In neoadjuvant therapy, the survival time of patients with positive breast cancer is significantly improved. Rapatinib is a small molecule kinase inhibitor, which can be used for breast cancer patients who are HER2 positive but have not received trastuzumab treatment. At present, rapatinib has been approved in combination with capecitabine as a second-line drug for the treatment of HER2-positive breast cancer.

Tratuzumab EMTANSINE (T-DM1) is an antibody-drug coupling drug, which can be used to treat HER2-positive breast cancer. EMILIA research shows that compared with capecitabine/lapatinib (XL) combined therapy, the experimental new drug T-DM 1 is well tolerated in 978 patients with HER2-positive metastatic breast cancer, and can significantly prolong the progression-free survival and overall survival. Due to the emergence of these new drugs, the median survival time of patients with HER2 positive metastatic breast cancer has been significantly improved in the past three years.

Management of bone metastasis of breast cancer

60%-80% of advanced breast cancer will have bone metastasis. Bone-related events include bone pain, fracture and spinal cord compression. Previous studies have confirmed that zoledronic acid can reduce the risk of complications of bone metastasis in breast cancer, and its principle is that zoledronic acid can inhibit osteoclast-mediated bone resorption.

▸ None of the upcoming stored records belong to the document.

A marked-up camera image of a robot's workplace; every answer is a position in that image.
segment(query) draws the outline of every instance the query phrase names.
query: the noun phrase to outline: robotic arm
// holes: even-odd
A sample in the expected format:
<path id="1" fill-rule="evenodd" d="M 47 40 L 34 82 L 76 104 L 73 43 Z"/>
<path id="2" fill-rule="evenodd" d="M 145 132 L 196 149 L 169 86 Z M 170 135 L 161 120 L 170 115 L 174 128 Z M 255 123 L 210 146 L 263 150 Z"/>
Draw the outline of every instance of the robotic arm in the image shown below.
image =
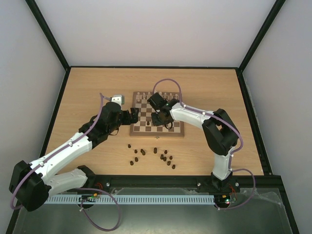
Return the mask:
<path id="1" fill-rule="evenodd" d="M 121 106 L 124 104 L 122 95 L 115 95 L 111 101 L 102 107 L 101 114 L 94 128 L 75 144 L 72 142 L 86 133 L 94 119 L 85 123 L 79 131 L 75 133 L 67 142 L 59 146 L 49 154 L 27 164 L 21 161 L 15 165 L 9 190 L 14 192 L 20 181 L 34 168 L 39 166 L 29 178 L 22 184 L 16 194 L 16 198 L 28 210 L 33 211 L 40 207 L 50 196 L 67 191 L 73 188 L 92 187 L 95 174 L 86 166 L 80 166 L 71 172 L 56 175 L 56 173 L 83 153 L 86 153 L 100 143 L 107 140 L 107 137 L 115 130 L 119 130 L 121 125 L 137 123 L 138 108 L 131 108 L 123 111 Z M 54 157 L 45 162 L 51 154 L 58 152 Z"/>
<path id="2" fill-rule="evenodd" d="M 153 125 L 165 125 L 167 127 L 168 124 L 177 120 L 194 125 L 204 131 L 207 143 L 214 152 L 213 184 L 216 188 L 222 187 L 229 175 L 232 174 L 231 152 L 237 144 L 238 136 L 228 126 L 211 117 L 211 115 L 221 118 L 237 130 L 228 114 L 222 109 L 215 112 L 203 112 L 194 107 L 186 108 L 186 105 L 182 106 L 176 99 L 168 102 L 159 93 L 153 94 L 147 101 L 156 111 L 152 113 Z"/>

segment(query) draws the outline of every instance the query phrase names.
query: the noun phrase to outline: wooden table
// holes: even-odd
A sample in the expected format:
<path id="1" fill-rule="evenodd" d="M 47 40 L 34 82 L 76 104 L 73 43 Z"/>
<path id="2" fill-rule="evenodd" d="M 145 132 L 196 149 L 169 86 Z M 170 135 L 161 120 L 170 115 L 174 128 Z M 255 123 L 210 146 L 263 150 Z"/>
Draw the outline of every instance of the wooden table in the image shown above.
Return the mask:
<path id="1" fill-rule="evenodd" d="M 244 139 L 243 149 L 233 157 L 232 168 L 247 168 L 255 175 L 263 175 L 235 70 L 72 68 L 47 152 L 67 141 L 98 113 L 100 92 L 108 97 L 125 95 L 123 109 L 129 109 L 134 91 L 151 91 L 162 78 L 173 78 L 180 84 L 187 105 L 204 110 L 226 110 Z M 165 81 L 157 90 L 177 92 L 178 88 L 173 82 Z M 121 126 L 117 136 L 109 136 L 107 141 L 75 159 L 61 172 L 86 165 L 101 175 L 210 175 L 214 154 L 199 128 L 185 124 L 185 137 L 177 139 L 130 137 L 129 130 L 129 126 Z M 153 153 L 154 147 L 158 152 L 168 150 L 176 169 L 160 160 L 160 154 Z M 134 149 L 141 148 L 146 151 L 145 156 L 134 153 Z M 131 166 L 130 161 L 135 156 L 139 161 Z"/>

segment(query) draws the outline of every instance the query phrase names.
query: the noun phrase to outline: purple cable
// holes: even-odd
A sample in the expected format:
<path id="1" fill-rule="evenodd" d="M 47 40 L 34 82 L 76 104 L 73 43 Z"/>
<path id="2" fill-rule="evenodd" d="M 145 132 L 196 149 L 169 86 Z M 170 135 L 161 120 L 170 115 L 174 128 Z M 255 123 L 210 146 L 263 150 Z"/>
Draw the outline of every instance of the purple cable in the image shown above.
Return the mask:
<path id="1" fill-rule="evenodd" d="M 83 134 L 81 135 L 80 137 L 78 137 L 76 140 L 73 140 L 72 143 L 75 144 L 77 141 L 81 140 L 83 137 L 85 137 L 93 128 L 94 126 L 96 125 L 98 119 L 99 119 L 99 116 L 101 114 L 101 111 L 102 111 L 102 107 L 103 107 L 103 99 L 106 99 L 106 100 L 111 100 L 110 98 L 108 97 L 105 97 L 103 96 L 102 93 L 100 93 L 100 96 L 101 96 L 101 104 L 100 104 L 100 109 L 98 111 L 98 114 L 97 114 L 97 117 L 94 119 L 94 122 L 93 124 L 91 125 L 91 127 Z M 65 146 L 63 146 L 62 148 L 60 148 L 59 150 L 55 151 L 53 154 L 51 154 L 50 156 L 48 156 L 43 162 L 46 163 L 48 160 L 50 160 L 52 157 L 54 157 L 55 155 L 59 154 L 61 151 L 65 150 L 66 148 L 68 148 L 70 145 L 67 144 Z M 13 194 L 12 194 L 12 198 L 11 198 L 11 201 L 10 201 L 10 207 L 13 209 L 13 210 L 17 210 L 17 209 L 20 209 L 23 207 L 23 205 L 20 205 L 20 206 L 14 206 L 14 199 L 16 197 L 16 194 L 18 193 L 20 187 L 22 186 L 22 184 L 28 179 L 28 177 L 35 171 L 37 170 L 38 168 L 40 167 L 40 165 L 37 165 L 34 169 L 32 169 L 29 173 L 27 173 L 27 175 L 20 181 L 20 183 L 16 186 Z"/>
<path id="2" fill-rule="evenodd" d="M 163 81 L 166 81 L 166 80 L 172 81 L 172 82 L 174 82 L 174 83 L 177 85 L 177 87 L 179 88 L 179 100 L 180 100 L 180 103 L 181 103 L 181 105 L 184 106 L 184 108 L 185 108 L 186 110 L 194 111 L 194 112 L 199 113 L 199 114 L 202 114 L 203 112 L 205 112 L 204 110 L 203 110 L 203 111 L 199 111 L 199 110 L 193 109 L 193 108 L 191 108 L 191 107 L 188 107 L 187 105 L 184 104 L 184 102 L 182 101 L 182 90 L 181 90 L 181 86 L 180 86 L 179 83 L 176 82 L 174 79 L 165 78 L 165 79 L 159 80 L 159 81 L 156 82 L 156 84 L 154 85 L 154 87 L 153 87 L 153 92 L 152 92 L 152 93 L 154 94 L 155 88 L 156 88 L 156 86 L 157 86 L 159 83 L 161 83 L 161 82 L 163 82 Z M 212 117 L 212 118 L 215 118 L 216 120 L 218 120 L 218 121 L 220 121 L 221 123 L 225 124 L 225 125 L 228 126 L 233 132 L 235 132 L 235 134 L 238 136 L 238 138 L 239 138 L 239 140 L 240 140 L 240 146 L 239 146 L 237 149 L 234 149 L 234 150 L 231 152 L 231 154 L 233 154 L 233 153 L 235 153 L 235 152 L 237 152 L 237 151 L 239 151 L 239 150 L 241 150 L 241 149 L 243 148 L 244 141 L 243 141 L 242 136 L 239 134 L 238 130 L 236 130 L 232 125 L 230 125 L 228 122 L 224 121 L 223 119 L 219 118 L 218 116 L 215 116 L 215 115 L 212 115 L 212 114 L 209 114 L 209 113 L 206 113 L 206 112 L 205 112 L 205 115 L 206 115 L 206 116 L 210 116 L 210 117 Z"/>
<path id="3" fill-rule="evenodd" d="M 88 216 L 88 214 L 86 213 L 86 211 L 85 211 L 84 208 L 83 208 L 83 203 L 84 203 L 84 201 L 85 201 L 86 199 L 82 200 L 82 202 L 81 202 L 81 204 L 80 204 L 80 207 L 81 207 L 81 209 L 82 209 L 84 215 L 85 215 L 85 216 L 87 217 L 87 219 L 89 220 L 89 222 L 90 222 L 94 227 L 96 227 L 97 229 L 99 229 L 99 230 L 101 230 L 101 231 L 104 231 L 104 232 L 110 232 L 110 231 L 116 230 L 116 229 L 118 228 L 119 223 L 120 223 L 120 219 L 121 219 L 121 208 L 120 208 L 119 204 L 117 203 L 116 199 L 115 199 L 111 194 L 109 194 L 108 192 L 103 191 L 103 190 L 101 190 L 101 189 L 88 189 L 88 188 L 76 188 L 76 189 L 79 189 L 79 190 L 89 190 L 89 191 L 98 191 L 98 192 L 101 192 L 101 193 L 103 193 L 103 194 L 108 195 L 108 196 L 114 201 L 114 203 L 116 203 L 116 206 L 117 206 L 117 209 L 118 209 L 118 221 L 117 221 L 117 224 L 116 224 L 113 228 L 111 228 L 111 229 L 102 228 L 102 227 L 98 226 L 97 224 L 95 224 L 95 223 L 91 220 L 91 218 Z"/>
<path id="4" fill-rule="evenodd" d="M 239 208 L 239 207 L 242 207 L 243 205 L 245 205 L 247 202 L 249 202 L 249 200 L 254 196 L 254 191 L 255 191 L 255 178 L 254 178 L 254 175 L 251 171 L 249 171 L 248 169 L 236 169 L 236 170 L 233 170 L 233 172 L 239 172 L 239 171 L 246 171 L 246 172 L 249 172 L 252 177 L 253 177 L 253 190 L 252 190 L 252 193 L 250 194 L 249 198 L 247 198 L 246 201 L 244 201 L 243 203 L 237 205 L 237 206 L 234 206 L 234 207 L 228 207 L 228 208 L 220 208 L 218 207 L 217 204 L 215 204 L 215 206 L 218 208 L 218 211 L 219 210 L 222 210 L 222 211 L 227 211 L 227 210 L 233 210 L 233 209 L 236 209 L 236 208 Z"/>

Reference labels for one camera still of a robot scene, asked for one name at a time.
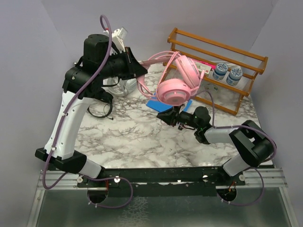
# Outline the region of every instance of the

Denosumab(XGEVA) is a monoclonal antibody injected subcutaneously. XGEVA can bind to RANKL, which is a transmembrane protein or soluble protein that is extremely important for the formation, function and survival of osteoclasts. In solid tumors with bone metastasis, RANKL stimulates the activity of osteoclasts, and XGEVA can prevent the activation of RANKL, thus preventing the occurrence of bone marrow-related events.

A recent randomized controlled study shows that XGEVA can reduce the incidence of bone marrow-related events more effectively than zoledronic acid. Both XGEVA and zoledronic acid can cause hypocalcemia, so calcium and vitamin D should be supplemented. The incidence of jaw necrosis in patients treated with XGEVA and zoledronic acid is 0.5%- 1%. Therefore, when taking such drugs, attention should be paid to maintaining oral hygiene and avoiding dental related operations as much as possible.

Management of brain metastasis of advanced breast cancer

As the survival time of breast cancer patients is obviously prolonged, the probability of brain metastasis is also increasing. The incidence of brain metastasis in HER-2 positive breast cancer is higher than that in HER-2 negative breast cancer, because most chemotherapy drugs, such as trastuzumab, cannot cross the blood-brain barrier.

Brain metastasis in patients with breast cancer usually indicates poor prognosis. For patients with multiple brain metastases, whole brain radiotherapy is the standard treatment. For patients with single or few brain metastases, tumor reduction surgery or stereotactic radiotherapy can be considered. Some patients with brain metastases from breast cancer can also achieve good results after treatment.